Richard Ross, a 26-year veteran of the force, was sworn in as Philadelphia’s new police commissioner at a Tuesday ceremony where he discussed the importance of working with the community to make improvements, according to ABC 6.
The 51-year-old — who was sworn in at his alma mater Central High School by Mayor Jim Kenney and city district attorney Seth Williams — held the Bible during the ceremony, writes the television news outlet.
He replaces Charles Ramsey, a well-respected African-American leader who presided over a dramatic decline in homicides in the nation’s fourth largest police department, notes the news outlet.

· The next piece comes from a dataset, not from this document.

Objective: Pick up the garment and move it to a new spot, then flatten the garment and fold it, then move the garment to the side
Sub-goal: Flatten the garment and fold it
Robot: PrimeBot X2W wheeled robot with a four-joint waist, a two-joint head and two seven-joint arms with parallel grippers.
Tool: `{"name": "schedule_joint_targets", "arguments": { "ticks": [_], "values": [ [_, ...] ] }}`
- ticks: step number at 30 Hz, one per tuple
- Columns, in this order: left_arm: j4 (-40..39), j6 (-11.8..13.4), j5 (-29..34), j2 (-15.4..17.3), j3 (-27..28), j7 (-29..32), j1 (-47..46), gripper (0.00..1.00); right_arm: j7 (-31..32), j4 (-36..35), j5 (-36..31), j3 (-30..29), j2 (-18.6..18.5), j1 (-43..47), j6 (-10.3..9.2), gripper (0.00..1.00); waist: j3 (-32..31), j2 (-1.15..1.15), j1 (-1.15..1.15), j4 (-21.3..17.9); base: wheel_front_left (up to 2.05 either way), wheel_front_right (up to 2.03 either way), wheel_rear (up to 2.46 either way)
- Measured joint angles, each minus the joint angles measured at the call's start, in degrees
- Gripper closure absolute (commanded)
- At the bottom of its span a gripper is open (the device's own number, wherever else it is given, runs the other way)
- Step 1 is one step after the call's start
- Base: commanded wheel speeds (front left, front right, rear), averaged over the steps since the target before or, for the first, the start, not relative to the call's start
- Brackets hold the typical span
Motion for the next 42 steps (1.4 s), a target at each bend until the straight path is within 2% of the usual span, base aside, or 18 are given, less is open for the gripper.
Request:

Congrats to Philly's new Police Commissioner, Richard Ross! The PPD and our citizens could not be in better hands! pic.twitter.com/hh37P71mMJ
During remarks after his swearing in, Ross said he chose to have the ceremony at Central because it represents the incredible ethnic and economic diversity of Philadelphia, what he called “a city of neighborhoods.”
He said police need to be more responsive and more accountable to all neighborhoods.
Ross told a story from his childhood that he said made an impression on how communities can cooperate to boost safety.
Ross also stressed the importance of using technology like body cameras and cameras on the street to help officers reduce crime.
His hiring comes at a time when the nation is grappling with rising complaints of police brutality, mostly in communities of color. Activists and civil rights leaders have repeatedly called for cities to diversify their police forces.